Смоляные струги Ермака под желто-золотыми знаменами поднялись «вверх по Чусова-реке» до реки Серебрянки, с верховьев которой дружина волоком переправилась к реке Тагилу. А дальше была Сибирь…
С XVIII века Средний Урал становится важной железорудной и металлургической областью. Здесь строятся заводы (их называли тогда «мужицкими»), открываются рудники. Несколько заводов появилось и на Чусовой — Ревдинский, Староугкинский, Кыновский и другие.
Огромная часть горной промышленности Урала находилась в руках предпринимателей и купцов, таких, как Строгановы, Демидовы. Яковлевы, Шуваловы, Абамелек-Лазаревы.
С особым размахом хозяйничали здесь Демидовы — «зачинатели горного дела в России», «династия, вписавшая свои имена в историю кровью рабочих».
В середине XVIII века Демидовы владели тридцатью тремя заводами, а кроме того, землей и крепостными крестьянами в десяти уездах («свыше десяти тысяч душ мужского пола»). На демидовских заводах производилось около четверти всего российского чугуна (без малого два миллиона пудов).
Приписанных к заводам крестьян бесчеловечно эксплуатировали. Это вызывало волнения, подчас переходившие в вооруженные восстания. Крепостные рабочие приняли участие в крестьянской войне под предводительством Пугачева. На снабжение армии восставших работали некоторые уральские заводы.
До 1878 года железных дорог на Урале не было. А пятьдесят горных уральских заводов выплавляли ежегодно пять миллионов пудов металла, да, кроме того, набиралось до трех миллионов пудов купеческих грузов (сало, масло, пшеница). И почти всю эту восьмимиллионнопудовую тяжесть поднимала на себе Чусовая — главный транспортный нерв края.
К весеннему сплаву начинали готовиться с лета…
В книге «Предания реки Чусовой», изданной Уральским университетом, помешены интереснейшие воспоминания, до сих пор бытующие в народе. Их по крупицам собрала группа студентов-фольклористов во время поездки по Чусовой.
О строительстве барок, например, в этой книге есть такая запись.
«К Покрову дню надо было днище барки выстлать, а кто не выстелет — хлеба не дают. А хлеб давали в конторе.
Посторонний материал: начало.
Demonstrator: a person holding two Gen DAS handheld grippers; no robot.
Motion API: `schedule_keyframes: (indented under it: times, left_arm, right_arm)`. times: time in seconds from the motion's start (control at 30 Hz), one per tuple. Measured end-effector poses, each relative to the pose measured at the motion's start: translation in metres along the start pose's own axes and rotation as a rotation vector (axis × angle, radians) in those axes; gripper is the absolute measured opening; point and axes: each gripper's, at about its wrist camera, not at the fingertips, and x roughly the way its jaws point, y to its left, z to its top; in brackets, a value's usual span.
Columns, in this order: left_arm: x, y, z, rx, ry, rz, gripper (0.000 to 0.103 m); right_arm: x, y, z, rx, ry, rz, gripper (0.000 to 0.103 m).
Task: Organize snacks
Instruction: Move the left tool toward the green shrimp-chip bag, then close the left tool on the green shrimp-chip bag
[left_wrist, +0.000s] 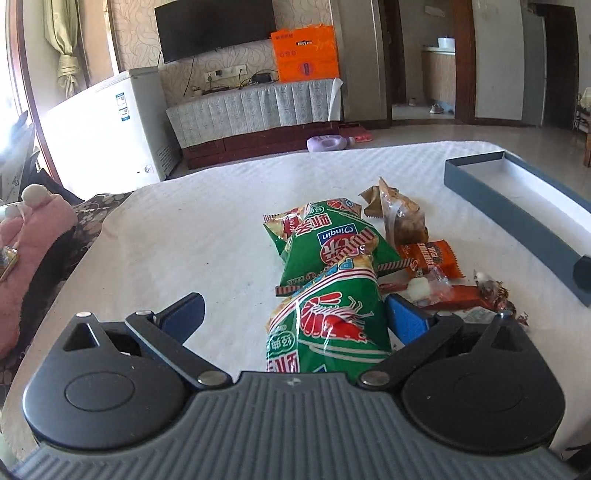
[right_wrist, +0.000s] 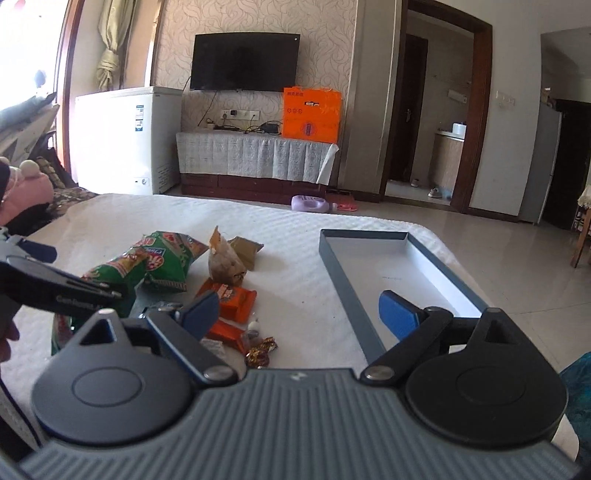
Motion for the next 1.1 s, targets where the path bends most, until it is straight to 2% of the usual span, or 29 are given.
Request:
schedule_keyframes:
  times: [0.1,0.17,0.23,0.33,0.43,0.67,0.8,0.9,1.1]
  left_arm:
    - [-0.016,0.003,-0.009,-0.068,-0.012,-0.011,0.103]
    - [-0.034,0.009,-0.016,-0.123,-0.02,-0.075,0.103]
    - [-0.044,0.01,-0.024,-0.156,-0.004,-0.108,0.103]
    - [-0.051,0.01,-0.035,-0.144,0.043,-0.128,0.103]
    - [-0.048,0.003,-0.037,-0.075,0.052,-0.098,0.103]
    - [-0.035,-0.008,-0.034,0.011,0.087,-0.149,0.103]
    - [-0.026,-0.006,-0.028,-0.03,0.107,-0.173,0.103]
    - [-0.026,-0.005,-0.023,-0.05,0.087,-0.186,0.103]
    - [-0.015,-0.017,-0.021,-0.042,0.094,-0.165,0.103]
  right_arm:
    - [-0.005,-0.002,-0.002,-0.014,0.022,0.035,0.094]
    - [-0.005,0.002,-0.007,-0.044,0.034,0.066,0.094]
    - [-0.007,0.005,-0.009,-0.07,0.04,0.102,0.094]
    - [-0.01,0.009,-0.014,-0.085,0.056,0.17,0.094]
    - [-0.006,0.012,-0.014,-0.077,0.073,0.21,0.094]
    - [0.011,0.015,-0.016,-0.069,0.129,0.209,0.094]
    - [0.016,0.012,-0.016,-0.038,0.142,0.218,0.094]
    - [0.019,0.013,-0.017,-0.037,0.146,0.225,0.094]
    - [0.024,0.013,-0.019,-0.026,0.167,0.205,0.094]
Одну барку выстроить — так до слез. На нее шло стволов триста. Редко одна-то семья цельную барку работала, больше половину брали, а то и четвертушку. Складывались четыре семьи и работали одну барку.
Делали барки на берегу, а потом скатывали. Сначала катные бревна положат. Сталкивали всем народом, человек тысяча. Спишка это была. Женщины впереди за веревку тянут, она снасть называлась, а мужчины сбоку и сзади пшиками сталкивают. А на берегу" наговорщики стояли, наговаривали, они заставляли вместе дернуть.
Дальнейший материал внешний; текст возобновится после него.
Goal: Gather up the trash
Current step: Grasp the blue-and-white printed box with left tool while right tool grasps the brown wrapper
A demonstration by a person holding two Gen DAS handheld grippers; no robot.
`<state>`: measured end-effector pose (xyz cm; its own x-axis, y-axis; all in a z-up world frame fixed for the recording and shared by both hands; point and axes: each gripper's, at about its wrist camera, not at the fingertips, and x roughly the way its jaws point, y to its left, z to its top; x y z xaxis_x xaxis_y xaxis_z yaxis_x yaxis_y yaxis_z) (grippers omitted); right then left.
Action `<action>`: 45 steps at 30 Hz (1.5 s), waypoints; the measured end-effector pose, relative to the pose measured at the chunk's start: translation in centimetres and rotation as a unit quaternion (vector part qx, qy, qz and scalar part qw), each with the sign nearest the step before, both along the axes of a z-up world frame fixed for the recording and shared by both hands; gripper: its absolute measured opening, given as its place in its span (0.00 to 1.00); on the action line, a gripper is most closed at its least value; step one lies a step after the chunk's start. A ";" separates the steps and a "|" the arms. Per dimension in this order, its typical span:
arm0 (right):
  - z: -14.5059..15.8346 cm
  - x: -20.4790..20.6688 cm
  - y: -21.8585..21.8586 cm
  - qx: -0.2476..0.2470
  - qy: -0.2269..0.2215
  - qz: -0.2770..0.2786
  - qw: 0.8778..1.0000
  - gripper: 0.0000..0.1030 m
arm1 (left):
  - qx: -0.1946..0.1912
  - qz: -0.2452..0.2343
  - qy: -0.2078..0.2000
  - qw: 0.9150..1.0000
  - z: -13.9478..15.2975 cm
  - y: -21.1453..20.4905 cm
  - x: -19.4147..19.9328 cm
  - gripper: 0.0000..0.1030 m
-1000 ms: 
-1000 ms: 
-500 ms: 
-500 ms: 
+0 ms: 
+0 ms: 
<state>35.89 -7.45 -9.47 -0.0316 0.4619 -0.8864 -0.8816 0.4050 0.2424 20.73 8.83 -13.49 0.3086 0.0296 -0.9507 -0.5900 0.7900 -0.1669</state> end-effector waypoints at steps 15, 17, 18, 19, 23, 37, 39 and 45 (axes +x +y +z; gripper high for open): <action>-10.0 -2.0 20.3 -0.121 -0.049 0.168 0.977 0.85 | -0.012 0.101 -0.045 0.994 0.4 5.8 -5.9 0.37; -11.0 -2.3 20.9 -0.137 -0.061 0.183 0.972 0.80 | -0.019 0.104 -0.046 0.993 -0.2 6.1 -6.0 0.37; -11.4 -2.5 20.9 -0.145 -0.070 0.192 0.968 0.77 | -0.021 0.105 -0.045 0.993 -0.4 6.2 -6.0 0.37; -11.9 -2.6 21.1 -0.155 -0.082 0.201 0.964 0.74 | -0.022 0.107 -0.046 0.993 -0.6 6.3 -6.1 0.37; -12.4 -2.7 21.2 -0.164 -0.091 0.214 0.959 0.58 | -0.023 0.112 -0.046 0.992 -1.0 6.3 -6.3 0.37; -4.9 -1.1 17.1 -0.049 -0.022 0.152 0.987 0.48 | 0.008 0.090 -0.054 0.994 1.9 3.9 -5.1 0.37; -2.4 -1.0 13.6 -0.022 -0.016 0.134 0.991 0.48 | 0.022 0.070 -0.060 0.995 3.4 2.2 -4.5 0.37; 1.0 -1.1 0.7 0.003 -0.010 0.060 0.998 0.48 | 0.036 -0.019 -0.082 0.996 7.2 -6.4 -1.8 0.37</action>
Сплав был сезонный. Он продолжался две-три недели, пока держалось половодье.
Па огромных барках-коломенках, поднимавших тысяч пятнадцать пудов груза, сплавляли к Перми все, что удалось заготовить за год.
В середине апреля к небольшой уральской речушке стекались крестьяне из ближних и дальних губерний (приходили даже за тысячу верст!), чтобы заработать несколько рублей и к севу вернуться домой.
«От сплава отец приносил домой копеек тридцать, — рассказывает в упомянутых «Преданиях» одна старая женщина. — Только то, что дома не ест в это время, да муки часть дома оставлял. Придет домой с голыми коленками к посевной».
Но не все возвращались и с тридцатью копейками…
«Как вы, братцы, живете?» — спрашивал путешествовавший в этих краях в конце прошлого века и написавший толстую книгу очерков «Кама и Урал» Василий Иванович Немирович-Данченко. «Помираючи живем. Вот как живем!» — отвечали ему. И потрясенный беллетрист, несколькими страницами ниже, восклицает: «Жалкий, измученный и ограбленный народ! Кто за тебя вступится? Кажется, нет такой тли, которая поедом не ела бы тебя!»
Бурлаков набиралось тысяч до тридцати пяти. Их распределяли на пятьсот барок, двести плотов, оснащавшихся на разных пристанях — в Каменке, Старой Утке, Сулеме, Кыне, Усть-Утке, Верхней Ослянке — и шедших вниз караваном (сплав так и назывался — караванный).